- [Work to be completed] For the listing beneath, state how many lines contain the string "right". Give the number by itself.

- [Provided material]
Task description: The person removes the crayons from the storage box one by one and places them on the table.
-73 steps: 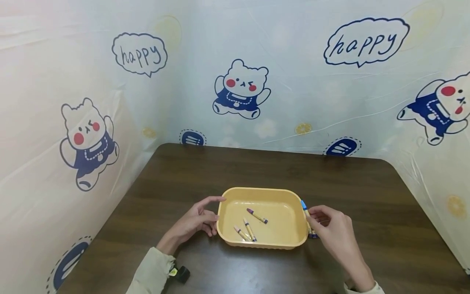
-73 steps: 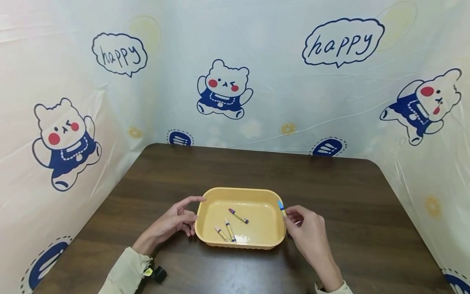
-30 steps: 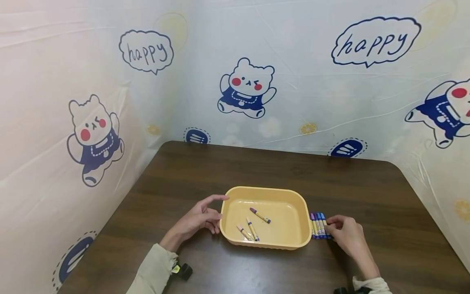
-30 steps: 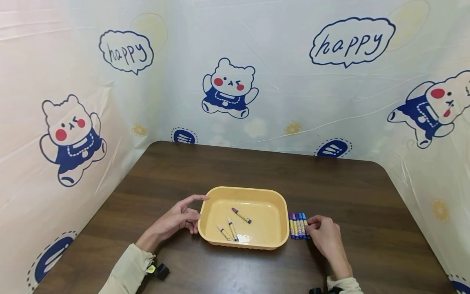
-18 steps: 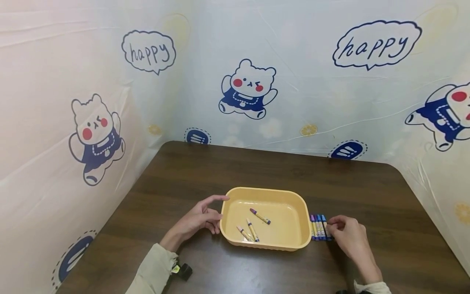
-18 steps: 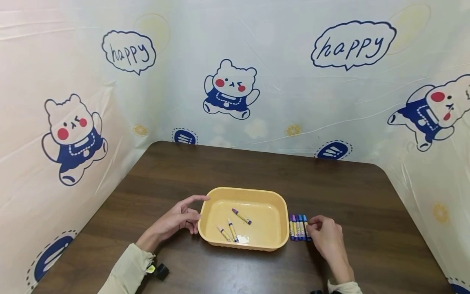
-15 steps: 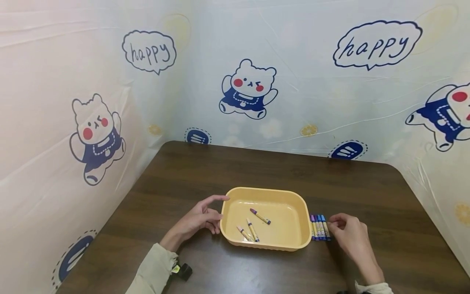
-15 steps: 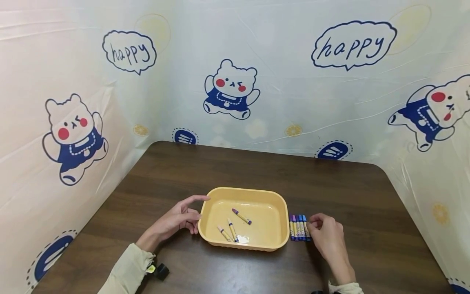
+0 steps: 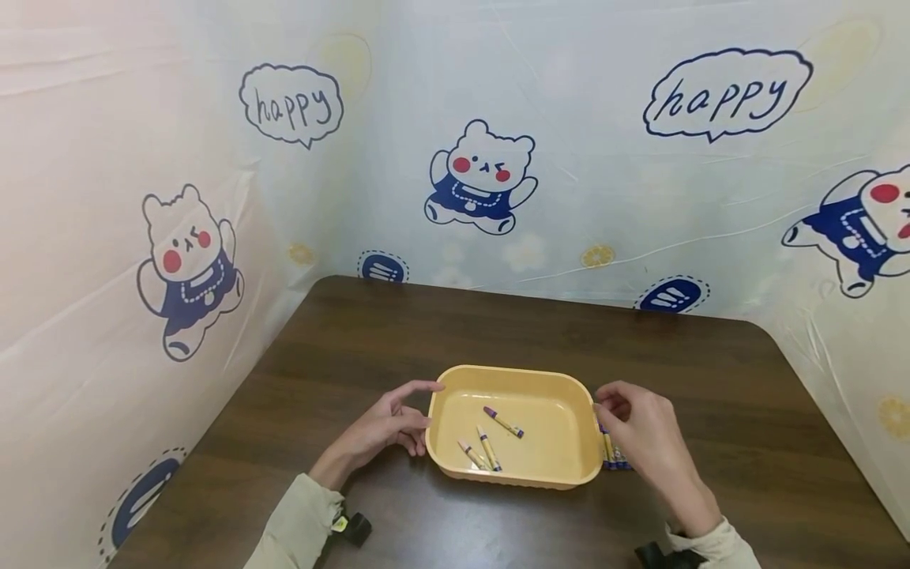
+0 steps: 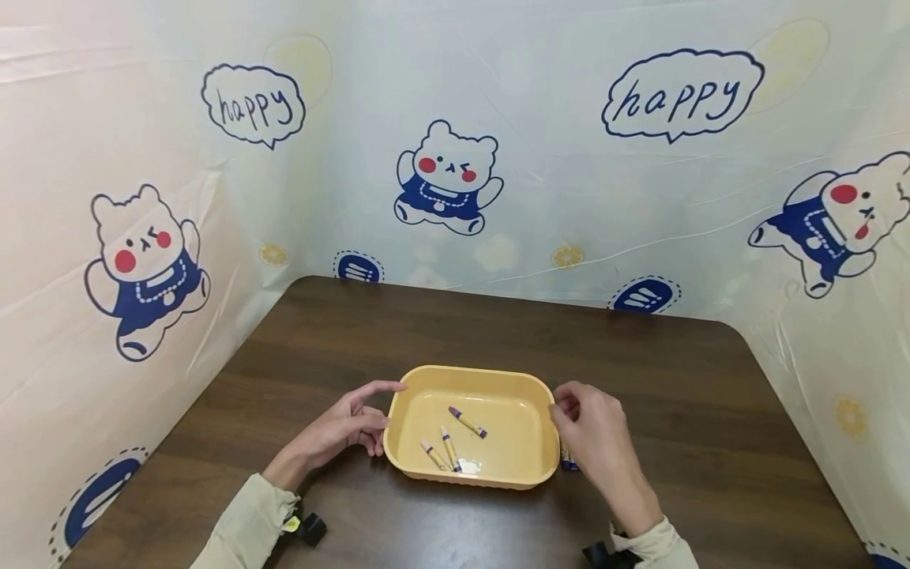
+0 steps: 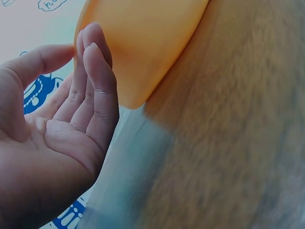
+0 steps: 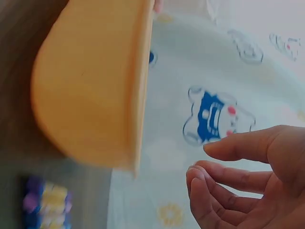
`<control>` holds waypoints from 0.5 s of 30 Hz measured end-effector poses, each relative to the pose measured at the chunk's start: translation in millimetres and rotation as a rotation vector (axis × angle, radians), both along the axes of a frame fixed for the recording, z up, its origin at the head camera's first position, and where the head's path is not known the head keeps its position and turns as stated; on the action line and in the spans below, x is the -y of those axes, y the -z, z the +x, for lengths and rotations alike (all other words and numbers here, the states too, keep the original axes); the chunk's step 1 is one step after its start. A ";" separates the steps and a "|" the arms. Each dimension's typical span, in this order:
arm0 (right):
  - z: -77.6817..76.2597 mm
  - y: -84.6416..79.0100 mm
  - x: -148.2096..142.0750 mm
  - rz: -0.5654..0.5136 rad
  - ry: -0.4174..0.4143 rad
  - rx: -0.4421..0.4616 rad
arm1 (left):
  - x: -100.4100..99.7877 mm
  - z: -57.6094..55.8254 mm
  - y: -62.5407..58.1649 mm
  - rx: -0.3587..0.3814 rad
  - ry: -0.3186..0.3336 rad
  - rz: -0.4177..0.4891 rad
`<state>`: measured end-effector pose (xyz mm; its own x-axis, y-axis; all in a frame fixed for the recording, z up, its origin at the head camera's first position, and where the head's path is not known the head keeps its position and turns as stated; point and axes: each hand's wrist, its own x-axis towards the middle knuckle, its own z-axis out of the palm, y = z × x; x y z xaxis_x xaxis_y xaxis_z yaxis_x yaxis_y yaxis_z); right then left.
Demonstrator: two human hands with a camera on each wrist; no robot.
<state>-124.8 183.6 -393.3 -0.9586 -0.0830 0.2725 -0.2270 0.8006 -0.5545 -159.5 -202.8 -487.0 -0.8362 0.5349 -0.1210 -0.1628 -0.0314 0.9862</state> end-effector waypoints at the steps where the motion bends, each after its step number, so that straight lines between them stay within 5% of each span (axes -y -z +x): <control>1: -1.8 -1.5 5.7 0.002 -0.022 -0.005 | 0.3 0.3 0.3 -0.002 0.002 0.002; 15: -27.5 9.1 82.3 0.021 -0.168 0.082 | 0.9 2.0 -0.9 0.007 -0.010 -0.011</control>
<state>-152.2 101.3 -402.4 -0.9498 -0.2485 0.1902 -0.3129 0.7669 -0.5603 -157.4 -203.7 -486.2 -0.8404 0.5254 -0.1330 -0.1697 -0.0220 0.9852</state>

- [Answer below] 2